> _Exercise instructions_
Across the entries below, how many lines contain the string "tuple"? Only the number is wanted.

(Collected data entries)

►

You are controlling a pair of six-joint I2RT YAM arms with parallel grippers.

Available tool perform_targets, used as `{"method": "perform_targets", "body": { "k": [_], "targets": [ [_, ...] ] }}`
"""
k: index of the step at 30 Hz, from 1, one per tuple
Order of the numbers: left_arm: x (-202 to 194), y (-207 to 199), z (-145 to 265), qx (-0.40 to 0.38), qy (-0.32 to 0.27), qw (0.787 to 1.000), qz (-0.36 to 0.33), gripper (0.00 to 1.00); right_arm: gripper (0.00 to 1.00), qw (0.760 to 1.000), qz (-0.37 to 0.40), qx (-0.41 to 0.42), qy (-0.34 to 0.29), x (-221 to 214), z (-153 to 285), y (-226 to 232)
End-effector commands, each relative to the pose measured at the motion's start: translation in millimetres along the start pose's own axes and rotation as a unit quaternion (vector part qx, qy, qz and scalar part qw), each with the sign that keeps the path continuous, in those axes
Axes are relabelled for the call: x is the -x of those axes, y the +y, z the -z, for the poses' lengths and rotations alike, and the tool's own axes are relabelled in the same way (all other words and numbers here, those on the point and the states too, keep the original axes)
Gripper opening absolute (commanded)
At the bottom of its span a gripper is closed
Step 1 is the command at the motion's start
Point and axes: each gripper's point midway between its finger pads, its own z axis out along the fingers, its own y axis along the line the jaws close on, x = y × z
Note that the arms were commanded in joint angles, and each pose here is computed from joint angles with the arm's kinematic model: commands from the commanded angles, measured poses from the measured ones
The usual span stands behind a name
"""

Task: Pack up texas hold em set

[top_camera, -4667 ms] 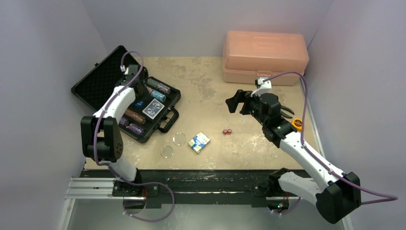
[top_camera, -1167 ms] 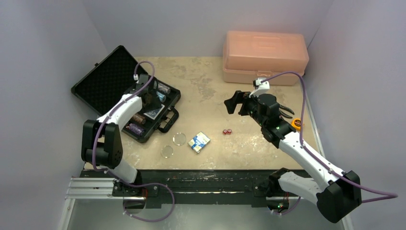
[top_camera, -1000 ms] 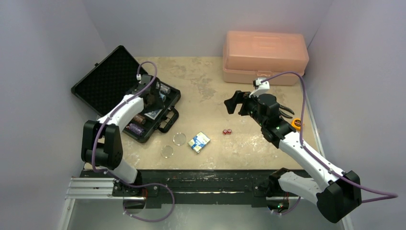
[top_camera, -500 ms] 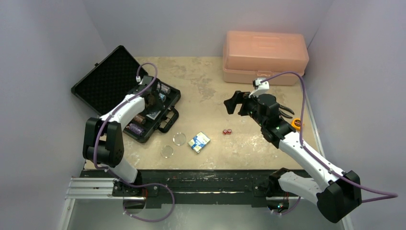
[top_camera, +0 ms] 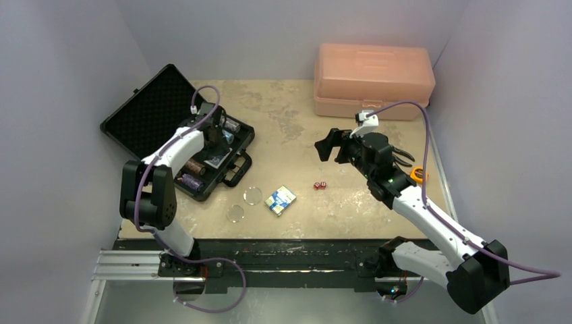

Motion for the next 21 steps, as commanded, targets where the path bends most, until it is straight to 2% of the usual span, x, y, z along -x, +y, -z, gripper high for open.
{"method": "perform_targets", "body": {
  "k": [1, 9, 15, 17, 21],
  "targets": [
    [-7.0, 1.1, -15.2, 0.011, 0.026, 1.000, 0.013, 0.50, 0.99, 1.000, 0.006, -0.004, -0.018, 7.5, 0.6, -0.4],
    [-17.1, 0.4, -25.9, 0.014, 0.047, 0.999, 0.015, 0.51, 0.99, 1.000, 0.006, -0.007, -0.016, 6.0, -0.5, -1.0],
    [-2.8, -0.2, -6.6, 0.001, 0.016, 1.000, 0.014, 0.56, 0.99, 1.000, 0.008, -0.013, -0.013, 5.0, -2.0, -3.3],
    [4.1, 1.6, 5.7, -0.005, -0.003, 1.000, 0.010, 0.63, 0.99, 1.000, 0.009, -0.014, -0.010, 4.4, -2.9, -3.5],
    [14.3, 7.4, 33.4, -0.015, -0.039, 0.999, 0.007, 0.91, 0.99, 1.000, 0.013, -0.027, -0.003, 2.2, -5.7, -7.8]
  ]
}}
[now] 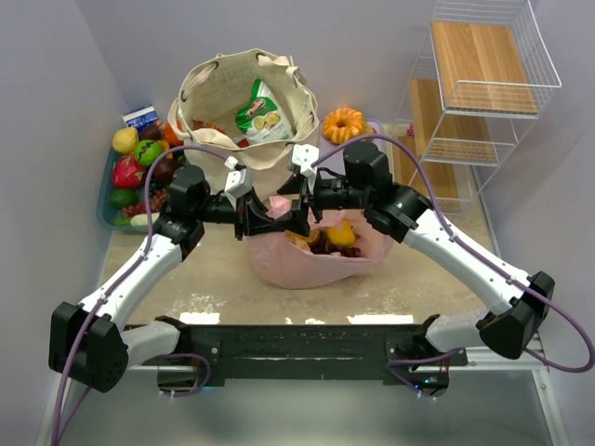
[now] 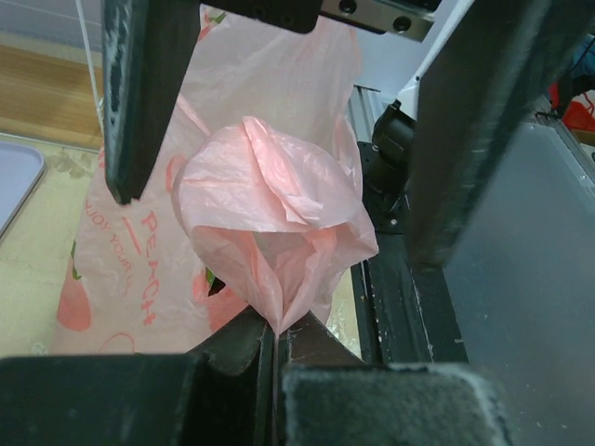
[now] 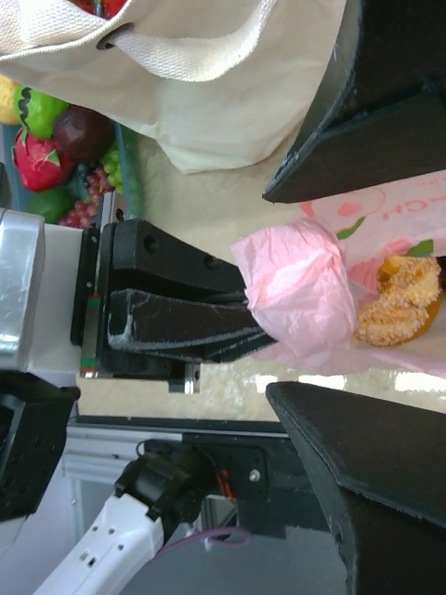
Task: Place the mixed food into the grocery bags and tie them
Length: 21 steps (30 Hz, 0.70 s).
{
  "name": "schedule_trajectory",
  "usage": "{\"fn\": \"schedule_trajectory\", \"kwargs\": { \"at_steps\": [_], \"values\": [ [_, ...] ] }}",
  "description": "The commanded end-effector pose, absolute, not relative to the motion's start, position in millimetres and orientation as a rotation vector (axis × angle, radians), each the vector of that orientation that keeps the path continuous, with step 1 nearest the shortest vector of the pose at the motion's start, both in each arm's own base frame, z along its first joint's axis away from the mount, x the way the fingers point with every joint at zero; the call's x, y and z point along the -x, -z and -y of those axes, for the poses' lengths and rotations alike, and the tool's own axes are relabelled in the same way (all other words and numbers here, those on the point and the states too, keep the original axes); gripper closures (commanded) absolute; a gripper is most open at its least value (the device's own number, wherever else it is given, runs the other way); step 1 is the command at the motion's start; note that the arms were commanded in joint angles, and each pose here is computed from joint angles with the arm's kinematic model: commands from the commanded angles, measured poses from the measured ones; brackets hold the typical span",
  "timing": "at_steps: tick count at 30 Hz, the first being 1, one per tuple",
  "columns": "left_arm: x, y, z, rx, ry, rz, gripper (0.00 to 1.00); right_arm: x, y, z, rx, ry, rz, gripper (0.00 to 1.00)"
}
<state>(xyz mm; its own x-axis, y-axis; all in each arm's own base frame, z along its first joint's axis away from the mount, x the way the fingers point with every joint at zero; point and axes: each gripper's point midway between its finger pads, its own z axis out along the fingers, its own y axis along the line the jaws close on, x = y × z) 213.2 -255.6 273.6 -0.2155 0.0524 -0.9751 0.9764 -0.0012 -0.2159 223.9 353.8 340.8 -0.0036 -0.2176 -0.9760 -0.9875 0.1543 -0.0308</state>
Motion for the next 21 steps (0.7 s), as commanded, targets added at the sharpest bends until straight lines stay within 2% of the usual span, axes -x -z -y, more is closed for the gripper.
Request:
{"fn": "schedule_trajectory", "kwargs": {
  "at_steps": [1, 2, 4, 5, 7, 10, 12, 15, 16, 17, 19, 21],
  "values": [
    [-207, -275, 259, -1.180, 1.364, -1.358, 1.00, -227, -361, -356, 1.251, -0.937, -1.352, 0.29],
    [-208, -275, 259, -1.180, 1.364, -1.358, 1.00, -225, -360, -356, 1.261, -0.951, -1.348, 0.38],
    [-208, -274, 259, -1.179, 1.364, -1.361, 1.00, -223, -362, -357, 1.265, -0.962, -1.341, 0.49],
    [-208, -274, 259, -1.178, 1.362, -1.361, 1.00, -224, -361, -356, 1.259, -0.961, -1.346, 0.68],
    [-208, -271, 259, -1.172, 1.360, -1.375, 1.00, -222, -367, -355, 1.238, -0.968, -1.345, 0.86],
    [-212, -263, 258, -1.156, 1.327, -1.428, 1.00, -229, -376, -351, 1.165, -0.943, -1.364, 1.00],
    [-223, -257, 259, -1.163, 1.230, -1.446, 1.00, -233, -384, -346, 1.116, -0.921, -1.373, 1.00],
    [-221, -251, 260, -1.171, 1.215, -1.489, 0.72, -231, -390, -344, 1.095, -0.929, -1.373, 1.00],
    [-221, -253, 260, -1.172, 1.209, -1.493, 0.51, -231, -389, -345, 1.092, -0.935, -1.383, 1.00],
    [-225, -255, 258, -1.169, 1.172, -1.490, 0.42, -230, -390, -344, 1.094, -0.940, -1.382, 1.00],
    [-233, -269, 256, -1.143, 1.104, -1.474, 0.29, -228, -389, -344, 1.094, -0.950, -1.392, 1.00],
    [-238, -287, 255, -1.118, 1.055, -1.420, 0.26, -225, -390, -342, 1.096, -0.957, -1.397, 1.00]
  ]
}}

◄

> _Response area_
2